Wednesday, January 2, 2013

The Visitor and the Visited

A couple of Sundays ago one of the believers in our meeting shared some thoughts about Jesus' coming to visit us on that first Christmas so long ago.

It started me thinking.

I know we're past Christmas, but Jesus wasn't an infant in Bethlehem only for the duration of that  Christmas night so very long ago.  He was there the next day...and the next...and the next.

I wonder what would have greeted Him when He first arrived...

The hushed silence of holy reverence.  The sweet smell of fresh hay. Precious strains of heavenly singing drifting to His little ears and rocking Him to a quiet sleep.  The gentle glow of a majestic star.  Worshipful shepherds. Gentle animals, quiet "moo"-ing and braying.  Perhaps a lamb kneeling beside the manger.

Not likely.

Instead, what comes to my mind is the scene that greeted me when I visited the slums of Nairobi a few weeks ago...

Poverty.  Filth.  Sickness.  Trash everywhere...in piles, in the nearby river, draped in the bushes beside the river, layered into the dirt and mud.  Open sewage.  Rank smells.

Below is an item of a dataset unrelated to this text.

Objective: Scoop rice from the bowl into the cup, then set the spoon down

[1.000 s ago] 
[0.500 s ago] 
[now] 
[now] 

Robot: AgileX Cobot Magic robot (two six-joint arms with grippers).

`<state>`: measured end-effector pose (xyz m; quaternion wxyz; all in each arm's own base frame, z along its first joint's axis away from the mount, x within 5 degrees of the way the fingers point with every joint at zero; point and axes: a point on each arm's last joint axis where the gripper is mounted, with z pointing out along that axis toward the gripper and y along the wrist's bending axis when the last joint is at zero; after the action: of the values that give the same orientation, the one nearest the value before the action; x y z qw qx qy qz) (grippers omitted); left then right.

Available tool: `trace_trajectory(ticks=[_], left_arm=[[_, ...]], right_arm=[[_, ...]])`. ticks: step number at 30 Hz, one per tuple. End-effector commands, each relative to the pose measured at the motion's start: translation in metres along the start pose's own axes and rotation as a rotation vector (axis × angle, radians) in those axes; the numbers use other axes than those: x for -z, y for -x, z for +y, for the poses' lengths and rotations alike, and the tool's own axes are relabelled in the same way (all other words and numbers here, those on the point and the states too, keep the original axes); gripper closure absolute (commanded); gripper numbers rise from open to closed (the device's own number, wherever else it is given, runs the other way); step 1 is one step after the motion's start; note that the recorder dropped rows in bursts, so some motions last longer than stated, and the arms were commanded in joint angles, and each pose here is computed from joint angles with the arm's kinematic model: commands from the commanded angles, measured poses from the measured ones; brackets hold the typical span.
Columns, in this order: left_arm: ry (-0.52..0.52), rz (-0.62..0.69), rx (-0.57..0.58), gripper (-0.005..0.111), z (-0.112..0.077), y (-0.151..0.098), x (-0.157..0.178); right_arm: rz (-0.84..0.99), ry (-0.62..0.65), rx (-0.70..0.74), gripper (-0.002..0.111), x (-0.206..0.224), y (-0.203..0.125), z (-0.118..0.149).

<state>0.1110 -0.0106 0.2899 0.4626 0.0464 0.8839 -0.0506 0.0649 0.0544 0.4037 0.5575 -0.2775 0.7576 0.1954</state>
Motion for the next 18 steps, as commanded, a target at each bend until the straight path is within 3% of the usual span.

I wasn't there long before part of me was ready to leave.  I loved the people I was meeting, but the atmosphere was...repulsive.

And I wonder if the scene greeting our Savior wasn't a little more like this...

Busy, harsh sounds of a crowded little town full to overflowing with stressed, travel-weary, irritable people and animals...women fussing and chattering.  Babies crying and whining.  Men drinking and laughing.  Shouting.  Fighting.  Probably all night long.

Not the smell of fresh hay, but the smell of fresh (and old) manure.  Musty hay.  Dirty, sweaty, unwashed animals.  Shepherds who had (very obviously) not seen baths in far too long.

But even worse, we can be sure, was the open sewage of SIN that greeted...and surely repulsed...the gentle, holy spirit of our Jesus...

Rank smells of pride and self-seeking.  Stockpiled trash of unforgiven faults and unconfessed bitterness.  Open sewage of sin intentional and unintentional, confessed and unconfessed.  Oozing from every  human heart in the stable, in the inn, in Bethlehem, in Judah, in the world.

Oh, how He loved, and loves, each precious human.  But the filth of sin, each and every offense a direct, rebellious defiance against Him, the Creator and Law-Giver...how it must have grieved and repulsed Him.

And yet His visit wasn't short, like my two or three hours in the slums.  He was there day after day after day after day...until that final day, thirty-three years later, when He actually took that filth of sin upon Himself.

Thank You, my Jesus, for visiting me.

Another parallel jumps out at me, between my visit to the slums and Jesus' visit to this broken world.

In this season of giving gifts, I remember a gift someone gave me while I was in Nairobi--a small, dirty, unremarkable plastic ball.

One of the most precious gifts I've ever been given.

Now, obviously, what is precious to me is not the intrinsic value of that gift.  In fact, I couldn't wait to wash both it and the hand that held it.

Rather, what is precious to me is the heart of the one who gave it.  And who was the giver?

A small boy, one of the many who lived in the slums.  One of many who had nothing.  And out of his "nothing," he gave me a treasure, perhaps the only treasure he had.

I visited him, and he gave me a gift.  A gift so precious to me...because it was precious to him.

My Jesus has visited me in the filth of this world, in the sewage of my sin.  He came, and He stayed until He paved the way for me to join Him in rising out of these "slums."

The shepherds gave what they could.  They left their sheep, their livelihood, to the mercy of the wilds, and rushed on legs young and boyish and legs old and arthritic, through dark fields and busy streets, till they came to that little stable.  There they knelt, and worshiped.  Then they took their worship public, and, oblivious to scorn or disbelief, proclaimed the unbelievable message with joyful confidence.

The wise men gave what they could.  They travelled long, dreary, weary months across desert sands, putting their lives at home on indefinite hold, until they knelt, the regal, the esteemed, before the young Child, born into poverty.

Simeon gave his blessing.  Anna gave her worship.  Mary gave her wondering heart.  Joseph and Mary both gave up their respected reputations.  Another Mary gave a box of perfume.  One named Stephen gave his life, the first of many.

My Jesus visited me.

What gift have I for Him?

1 comment:

  1. Those were some amazing thots! I have never thot of any of that in that light before. I am kinda stunned. It made me fall deeper in love with our Jesus who came here for you and me. Thank you for making me more aware of Him. Wow.